Thursday, July 21, 2011
Pedroia, Ellsbury leading the way
By Jeremy Lundblad
If it all starts at the top, the Boston Red Sox appear to be in good shape.
Since the beginning of June, the Red Sox have three of the top four hitters in the majors. They happen to occupy the top three spots in Boston's order.
Adrian Gonzalez (.362) leads the majors in that span, but he's been on a season-long hot streak. It's the other two players who stick out on that list.
Since June 1, Dustin Pedroia is hitting .360 with an MLB-best 1.084 OPS. Jacoby Ellsbury's .345 batting average ranks fourth since June 1, and he has nine home runs in that span, which matches his career high for a full season.
In that span, the first two spots in the Red Sox order have combined to hit .345 with a .420 on-base percentage and .580 slugging percentage. In all three cases, that is far and away the best in the majors.
Since the beginning of July, both have suddenly emerged as power hitters, with six home runs each. Their 12 home runs make them the top combination in the majors this month, ahead of Adrian Beltre and Josh Hamilton (11). Among individual players, only Jose Bautista (7) and Aramis Ramirez (7) have more.
Consider that Pedroia and Ellsbury's 12 combined home runs this month are five more than any other team has in the top two spots in the order. The Milwaukee Brewers are next with seven. Five teams are homerless in July from the top two spots, while another six have managed only one home run.

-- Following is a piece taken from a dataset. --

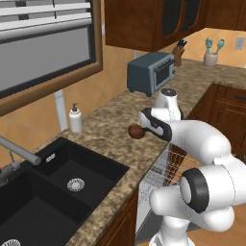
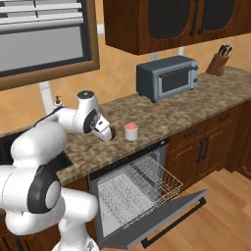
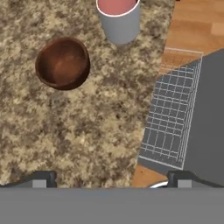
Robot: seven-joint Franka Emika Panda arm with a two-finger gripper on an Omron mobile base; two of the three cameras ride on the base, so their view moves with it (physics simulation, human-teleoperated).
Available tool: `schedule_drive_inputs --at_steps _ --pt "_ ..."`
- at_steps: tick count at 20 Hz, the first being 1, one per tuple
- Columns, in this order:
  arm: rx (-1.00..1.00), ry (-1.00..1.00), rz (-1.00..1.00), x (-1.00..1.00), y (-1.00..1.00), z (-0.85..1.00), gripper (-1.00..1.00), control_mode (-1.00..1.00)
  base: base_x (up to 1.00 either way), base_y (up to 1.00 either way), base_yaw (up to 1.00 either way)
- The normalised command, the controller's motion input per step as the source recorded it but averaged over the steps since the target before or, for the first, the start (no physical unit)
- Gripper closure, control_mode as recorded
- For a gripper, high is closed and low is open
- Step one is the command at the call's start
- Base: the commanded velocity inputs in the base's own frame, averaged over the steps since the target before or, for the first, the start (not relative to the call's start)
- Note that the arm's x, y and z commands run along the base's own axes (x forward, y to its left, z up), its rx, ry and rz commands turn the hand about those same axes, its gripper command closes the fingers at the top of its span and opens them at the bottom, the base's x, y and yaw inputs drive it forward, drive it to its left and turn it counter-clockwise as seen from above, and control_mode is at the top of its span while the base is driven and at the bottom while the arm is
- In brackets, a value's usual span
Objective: Pick up the cup and bowl from the counter, place them in the dishwasher, and close the dishwasher door.
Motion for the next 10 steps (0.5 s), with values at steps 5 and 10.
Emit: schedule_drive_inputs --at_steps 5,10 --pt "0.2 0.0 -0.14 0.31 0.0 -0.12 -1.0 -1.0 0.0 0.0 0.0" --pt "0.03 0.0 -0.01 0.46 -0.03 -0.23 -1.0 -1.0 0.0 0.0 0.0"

That two Red Sox are among the top power hitters this month is no surprise. It just wasn't expected to be their table setters.
The power has been more shocking in Ellsbury's case.
On Wednesday, he had the second two-homer game of his career. In the process, he extended a personal hitting streak against the Baltimore Orioles to 29 games. According to the Elias Sports Bureau, it's the longest hitting streak against that franchise since Jimmie Foxx hit safely in 31 straight games from 1935 to 1936.
Those two home runs brought Ellsbury's season total to 15. That's six more than his previous career high and just five away from the 20 career homers that he entered the season with.
It's not just the long ball, either. Ellsbury's 26 doubles are tied for sixth in the AL and just one shy of his career high.
All those extra-base hits have produced a .509 slugging percentage, which ranks 11th in the AL. Not bad for a leadoff hitter.
Of course, Ellsbury's speed (28 stolen bases) hasn't gone anywhere. It's just been overshadowed by the power surge.
He's now on pace for 25 home runs and 47 stolen bases. He'd be just the 10th player in MLB history to join the 25-45 club. Only two have come from the AL: Rickey Henderson (twice) and Alex Rodriguez.
Ellsbury is also on pace to be just the second player in Red Sox history with 45 steals and a .500 slugging percentage in the same season. The other? Hall of Famer Tris Speaker in 1912 and 1913.
So what is behind the power surge from a player known for his speed?
One aspect has been Ellsbury's production in two-strike counts, where he's emerged as one of the league's best.
Ellsbury's first home run Wednesday marked the fourth time this season that he went deep on a 1-2 count, most in the majors. In all, eight of his 15 long balls have come with two strikes, which puts him behind only Curtis Granderson, Jose Bautista and Miguel Cabrera.
Ellsbury's .271 BA and .448 slugging percentage with two strikes both rank third in the AL.
Ellsbury's surge has been a tale of surprising power. In Pedroia's case, it's a return to form after an alarmingly slow start.
He entered June hitting .240 with a .683 OPS and an alarmingly high strikeout rate. The same player who fanned only 52 times in his MVP season had 37 strikeouts in his first 48 games.
The tide truly turned once Pedroia received good news on his balky right knee. Talk of surgery quieted after Pedroia was diagnosed with a bruised kneecap on June 9.
Since that time, Pedroia turned around his offense. In the 34 games since, he's hit safely in 32 while posting a .369 BA and 1.124 OPS. His current 18-game hitting streak is the longest of his career.
"I think the knee thing really was a load on his mind," hitting coach Dave Magadan recently told the Providence Journal. "He was concerned he was making it worse and it was going to affect the rest of the season for him. When he got word that he wasn't going to make it any worse and the procedure he had done alleviated some of the pain, at that point it cleared his mind. From that point, he was off and running."
Everything that went wrong has now turned the corner.
Pedroia entered June hitting .192 with a .258 slugging percentage against righties. His .547 OPS against righties would have been the lowest for any Red Sox regular over the past 35 years, recalling memories of Tony Pena's .566 OPS in 1991.
Since June 1, Pedroia is hitting .331 against righties, and his 1.030 OPS nearly doubles the .547 OPS he had at the end of May.
Pedroia's strikeout problem has also faded. After striking out once every 5.6 at-bats over the first two months of the season, he's cut that to once every 12.6 at-bats since June.
Jeremy Lundblad is a researcher with ESPN Stats & Information. He provides statistical analysis for ESPNBoston.com.